Like I said, this general idea is very nice and is one that some of my closest friends (and relatives) used to investigate extensively. So, for example, Berwick and Weinberg (B&W) tried to understand the Subjacency Condition in terms of its functional virtues wrt efficient left corner parsing (see, e.g. here). Insightful explorations of the “fit” between G structure and other aspects of cognition are rarish if for no other reason that it requires really knowing something about the “interfaces.” Thus, you need to know something about parsers and Gs to do what B&W attempted. Ditto with current work on the meaning of quantifiers and the resources of the analogue number system embedded on our perceptual systems (see here). Discovering functional fit requires really understanding properties of the interfaces in a non-trivial way. And this is hard!

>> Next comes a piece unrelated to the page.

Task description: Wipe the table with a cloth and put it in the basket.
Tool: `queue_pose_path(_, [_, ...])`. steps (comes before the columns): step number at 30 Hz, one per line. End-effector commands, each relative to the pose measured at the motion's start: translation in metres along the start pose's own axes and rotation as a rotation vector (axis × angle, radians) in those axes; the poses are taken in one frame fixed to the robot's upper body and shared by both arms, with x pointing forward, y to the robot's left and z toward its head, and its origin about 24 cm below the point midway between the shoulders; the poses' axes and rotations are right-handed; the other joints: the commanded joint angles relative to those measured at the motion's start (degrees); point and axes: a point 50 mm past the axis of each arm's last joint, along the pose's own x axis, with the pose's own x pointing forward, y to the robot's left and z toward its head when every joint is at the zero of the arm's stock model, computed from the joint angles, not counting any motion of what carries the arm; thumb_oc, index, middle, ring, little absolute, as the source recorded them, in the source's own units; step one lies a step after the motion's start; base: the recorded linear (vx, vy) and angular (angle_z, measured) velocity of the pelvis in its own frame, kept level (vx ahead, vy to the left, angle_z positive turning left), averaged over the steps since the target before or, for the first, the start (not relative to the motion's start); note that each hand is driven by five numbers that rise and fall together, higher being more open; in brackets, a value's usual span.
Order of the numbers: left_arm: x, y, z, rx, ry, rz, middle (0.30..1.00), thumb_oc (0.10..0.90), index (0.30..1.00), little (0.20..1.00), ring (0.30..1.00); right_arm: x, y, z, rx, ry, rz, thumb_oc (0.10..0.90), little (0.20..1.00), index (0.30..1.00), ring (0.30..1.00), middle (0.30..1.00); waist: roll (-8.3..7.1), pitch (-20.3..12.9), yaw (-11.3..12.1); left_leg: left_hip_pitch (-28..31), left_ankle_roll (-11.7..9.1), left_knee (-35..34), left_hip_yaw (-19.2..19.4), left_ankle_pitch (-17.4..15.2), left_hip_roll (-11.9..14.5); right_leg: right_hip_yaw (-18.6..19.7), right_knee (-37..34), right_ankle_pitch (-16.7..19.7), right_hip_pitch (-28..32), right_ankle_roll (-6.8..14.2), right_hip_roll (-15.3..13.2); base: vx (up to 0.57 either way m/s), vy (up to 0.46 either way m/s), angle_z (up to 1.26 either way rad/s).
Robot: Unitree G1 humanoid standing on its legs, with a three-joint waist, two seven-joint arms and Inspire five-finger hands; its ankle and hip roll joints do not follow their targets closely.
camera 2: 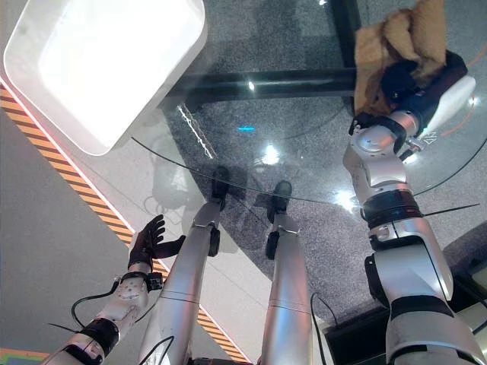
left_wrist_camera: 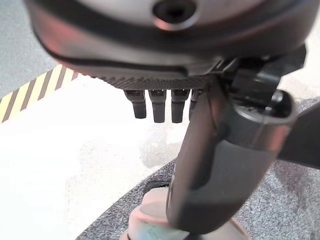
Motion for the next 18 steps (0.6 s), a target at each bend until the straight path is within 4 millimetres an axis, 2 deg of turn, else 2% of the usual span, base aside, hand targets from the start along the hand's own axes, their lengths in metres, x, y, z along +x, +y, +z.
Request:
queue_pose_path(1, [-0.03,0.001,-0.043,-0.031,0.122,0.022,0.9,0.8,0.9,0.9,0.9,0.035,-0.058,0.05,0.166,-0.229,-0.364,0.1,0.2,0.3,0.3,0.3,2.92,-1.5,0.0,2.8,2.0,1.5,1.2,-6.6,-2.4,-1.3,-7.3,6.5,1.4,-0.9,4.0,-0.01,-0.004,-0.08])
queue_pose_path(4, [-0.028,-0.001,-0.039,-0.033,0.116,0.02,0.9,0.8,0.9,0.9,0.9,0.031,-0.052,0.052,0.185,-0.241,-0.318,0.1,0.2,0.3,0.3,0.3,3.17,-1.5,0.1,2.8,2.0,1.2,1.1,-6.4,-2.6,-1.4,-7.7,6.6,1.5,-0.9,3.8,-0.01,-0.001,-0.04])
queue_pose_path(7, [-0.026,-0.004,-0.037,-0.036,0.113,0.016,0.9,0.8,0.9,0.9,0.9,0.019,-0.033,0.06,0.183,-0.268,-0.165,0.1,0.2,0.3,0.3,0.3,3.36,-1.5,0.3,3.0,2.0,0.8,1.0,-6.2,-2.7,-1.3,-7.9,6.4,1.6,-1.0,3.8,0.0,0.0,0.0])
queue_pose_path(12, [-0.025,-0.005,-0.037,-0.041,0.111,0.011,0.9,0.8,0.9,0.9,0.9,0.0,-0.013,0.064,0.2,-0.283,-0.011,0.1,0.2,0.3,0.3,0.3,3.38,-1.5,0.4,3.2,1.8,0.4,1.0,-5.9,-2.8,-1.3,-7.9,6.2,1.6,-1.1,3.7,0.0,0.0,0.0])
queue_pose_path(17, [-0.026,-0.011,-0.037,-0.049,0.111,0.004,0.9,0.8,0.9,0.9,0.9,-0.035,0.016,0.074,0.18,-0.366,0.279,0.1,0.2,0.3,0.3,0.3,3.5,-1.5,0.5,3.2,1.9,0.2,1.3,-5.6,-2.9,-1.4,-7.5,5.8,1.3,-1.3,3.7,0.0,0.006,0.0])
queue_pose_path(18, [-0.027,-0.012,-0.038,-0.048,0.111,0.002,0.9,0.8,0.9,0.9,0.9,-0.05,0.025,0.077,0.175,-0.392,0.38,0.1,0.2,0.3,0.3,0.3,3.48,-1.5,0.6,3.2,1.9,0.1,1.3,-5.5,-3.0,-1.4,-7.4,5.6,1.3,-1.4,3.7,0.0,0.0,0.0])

That said, it is worth doing, especially if one’s interests lie in advancing minimalist aims. We expect to find these kinds of dependencies, and we expect that linguistic encodings should fit snugly with non-linguistic cognitive architecture if “well-designed.”[1] Moreover, it should help us to understand some of the conditions that we find regulate G interactions. So, for example, Carl De Marcken exhibited the virtues of headedness for unsupervised learners (see here for discussion and links). And, it seems quite reasonable to think that Minimality is intimately connected with the fact that biological memory is subject to similarity based interference effects. It is not a stretch, IMO, to see minimality requirements as allowing for “encoding-induced load reduction” by obviating (some of) the baleful effects of similarity based interference endemic to a content addressable memory system like ours. Or, to put this another way, one virtue of Gs that include a minimality restriction is that it will lessen the cognitive memory load on performance systems that use these Gs (most likely for acts of retrieval (vs maintenance)).

Minimalism invites these kinds of non-reductive functional investigations. It invites asking: how does the code matter when used? Good question, even if non-trivial answers are hard to come by.

[1] Yes, I know, there are various conceptions of “good design” only some of which bear on this concept. But one interesting thing to investigate is the concept mooted here for it should allow us to get a clearer picture of the structure of linguistic performance systems if we see them as fitting well with the G system. This assumption allows us to exploit G structure as a probe into the larger competence plus production system. This is what BFBM effectively does to great effect.